Not all? How could there be more? What could be more final than that?

"He took a couple of people with him."

She explained that in a crime of passion, he had killed the woman he was involved with AND her adult son, then taken his own life. When all the bodies showed up at the coroner's, a call was placed to my mom in Monterey, where we lived at the time.

She told me this in the same soft, stoic tone as she had the previous Christmas secret, as if years of holding this in had spun it down to the bare essence of its meaning, with no emotions connected to it anymore.

I listened as she told me all she will probably ever say on the topic, which wasn't much. She said she'd had to break the news to her mother, who'd long since divorced him, and that his house in Venice was left to my mom and the daughter of the woman he'd killed (which would indicate they were married, not just involved, but I guess she couldn't bring herself to say that).

This time I didn't feel outrage or resentment at the revelation, but rather just sympathy for my mom, with a new understanding of how this tough shell had formed around her, keeping from me these facts that she, for her own reasons, had felt my life would be better without.

About a week later, on January 1st, 2001, I met my cousin Eleanor, her sister Fran, and their husbands. All four of them had been raised in Brooklyn and spent their adulthoods in Manhattan, a world very different from the Texas childhood I had known, and from my California hippie heritage on my father's side. They showed me pictures of my grandfather, and told me how much he loved me. They told me that some of his artwork is in the archives at the Met, and that he had several cartoons in The New Yorker. I was so happy to know these people, and to gain this new perspective. And they were all so loving and outgoing, so fuklempt to meet me.

Since then, I have contemplated the meaning of identity and heritage, and keeping secret information about oneself. At first I felt compelled to "out" myself to my Jewish friends, to let them know that I had this newfound kinship with them. But after a while I realized it hasn't changed who I am, or how I define myself. It's just another interesting patch in the quilt of my history.

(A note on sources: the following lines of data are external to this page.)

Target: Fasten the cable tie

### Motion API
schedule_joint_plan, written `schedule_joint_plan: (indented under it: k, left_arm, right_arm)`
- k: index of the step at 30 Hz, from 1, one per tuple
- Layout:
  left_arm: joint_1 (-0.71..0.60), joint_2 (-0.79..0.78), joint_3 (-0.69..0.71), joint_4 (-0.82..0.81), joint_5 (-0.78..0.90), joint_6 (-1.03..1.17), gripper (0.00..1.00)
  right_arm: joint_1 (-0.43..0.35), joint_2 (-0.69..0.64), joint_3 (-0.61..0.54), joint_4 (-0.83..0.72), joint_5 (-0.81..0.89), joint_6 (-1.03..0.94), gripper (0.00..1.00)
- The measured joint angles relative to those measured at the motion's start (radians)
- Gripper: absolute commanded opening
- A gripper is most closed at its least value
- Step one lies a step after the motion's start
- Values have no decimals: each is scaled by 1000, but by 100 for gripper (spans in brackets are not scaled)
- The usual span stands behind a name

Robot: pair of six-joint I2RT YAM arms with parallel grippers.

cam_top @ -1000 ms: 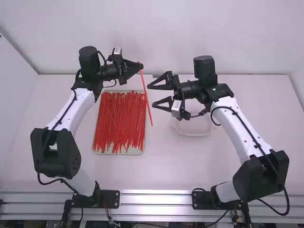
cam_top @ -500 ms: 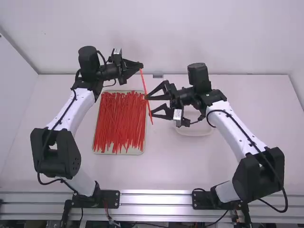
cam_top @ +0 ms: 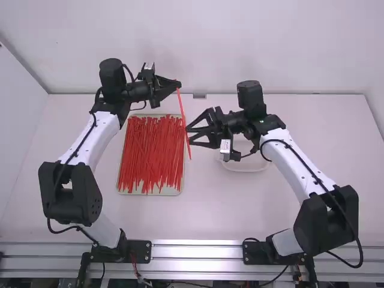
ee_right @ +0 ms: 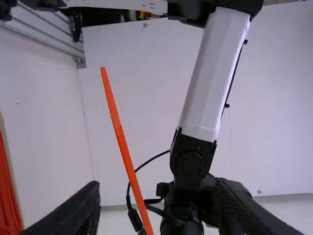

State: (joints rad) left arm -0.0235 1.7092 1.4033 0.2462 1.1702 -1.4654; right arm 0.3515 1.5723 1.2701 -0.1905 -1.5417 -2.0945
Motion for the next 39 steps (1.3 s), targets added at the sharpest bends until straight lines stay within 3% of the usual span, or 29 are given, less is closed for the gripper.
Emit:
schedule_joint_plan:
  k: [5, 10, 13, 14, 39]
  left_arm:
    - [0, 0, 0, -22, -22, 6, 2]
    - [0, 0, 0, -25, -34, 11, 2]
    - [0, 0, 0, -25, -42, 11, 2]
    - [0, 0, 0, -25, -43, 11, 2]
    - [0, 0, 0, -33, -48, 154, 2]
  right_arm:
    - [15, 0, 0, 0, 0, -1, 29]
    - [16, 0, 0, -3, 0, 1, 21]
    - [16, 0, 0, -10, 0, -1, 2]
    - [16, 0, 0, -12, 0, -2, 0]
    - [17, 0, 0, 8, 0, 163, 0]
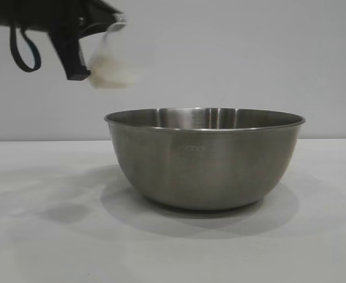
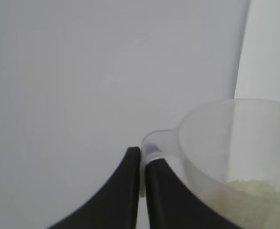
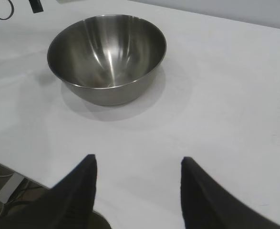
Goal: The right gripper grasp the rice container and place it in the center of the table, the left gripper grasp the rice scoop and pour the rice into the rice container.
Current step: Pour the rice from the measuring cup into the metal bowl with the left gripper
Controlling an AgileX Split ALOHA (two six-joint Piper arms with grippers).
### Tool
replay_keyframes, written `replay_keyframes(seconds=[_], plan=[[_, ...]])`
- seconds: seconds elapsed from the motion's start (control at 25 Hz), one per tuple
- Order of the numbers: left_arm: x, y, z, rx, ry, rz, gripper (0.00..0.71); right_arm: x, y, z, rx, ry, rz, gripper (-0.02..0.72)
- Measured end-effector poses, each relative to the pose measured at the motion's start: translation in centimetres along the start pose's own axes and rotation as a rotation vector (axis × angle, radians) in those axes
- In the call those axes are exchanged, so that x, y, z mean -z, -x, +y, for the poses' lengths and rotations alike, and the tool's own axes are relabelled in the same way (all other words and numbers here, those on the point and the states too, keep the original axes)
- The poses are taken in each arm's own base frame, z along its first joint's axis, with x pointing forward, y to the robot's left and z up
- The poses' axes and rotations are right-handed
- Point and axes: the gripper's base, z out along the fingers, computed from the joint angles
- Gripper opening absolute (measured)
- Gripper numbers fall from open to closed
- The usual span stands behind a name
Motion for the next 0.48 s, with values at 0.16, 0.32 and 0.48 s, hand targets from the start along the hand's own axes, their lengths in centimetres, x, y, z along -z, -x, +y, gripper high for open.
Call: replay_keyframes(seconds=[0.16,0.32,0.48], plan=[[-0.7,-0.4,0.5,-0.171,-0.048,-0.072,0.000,0.0,0.0,0.0,0.000,0.000,0.000,0.336],[-1.3,-0.8,1.9,-0.305,-0.057,-0.116,0.000,0.0,0.0,0.0,0.000,0.000,0.000,0.336],[-2.1,-0.3,3.2,-0.414,-0.054,-0.169,0.000,0.0,0.0,0.0,0.000,0.000,0.000,0.336]])
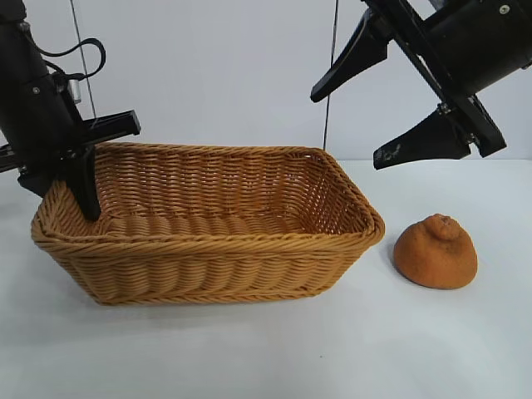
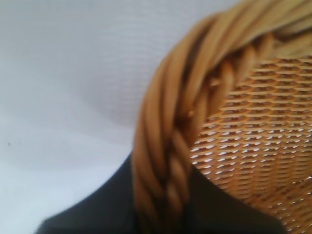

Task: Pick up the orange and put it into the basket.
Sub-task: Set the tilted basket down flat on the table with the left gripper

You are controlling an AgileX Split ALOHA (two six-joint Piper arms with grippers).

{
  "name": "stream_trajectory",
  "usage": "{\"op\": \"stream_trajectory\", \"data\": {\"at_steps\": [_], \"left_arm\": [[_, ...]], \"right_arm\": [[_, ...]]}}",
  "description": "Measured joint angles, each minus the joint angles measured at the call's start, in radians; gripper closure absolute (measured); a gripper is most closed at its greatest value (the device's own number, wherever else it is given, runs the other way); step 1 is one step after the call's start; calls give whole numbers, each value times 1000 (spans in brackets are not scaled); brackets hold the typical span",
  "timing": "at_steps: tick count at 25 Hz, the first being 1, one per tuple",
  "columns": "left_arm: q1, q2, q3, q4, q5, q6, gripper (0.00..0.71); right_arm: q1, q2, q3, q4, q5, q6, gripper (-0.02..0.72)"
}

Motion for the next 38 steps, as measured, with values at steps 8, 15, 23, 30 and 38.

On the internet I found an old pencil drawing that my grandfather did in the 1930s. It's called "Two Drinkers"-- two old men in a bar, one staring darkly ahead while the other confides in him. I have a copy of it framed in my hallway. Every time I look at it, I think about Harry, the demons he fought, the creativity he expressed, and the person he was, that I never knew. And I think about the Christmas secrets that my mother tried to spare me, but which I now embrace and am determined not to keep secret anymore.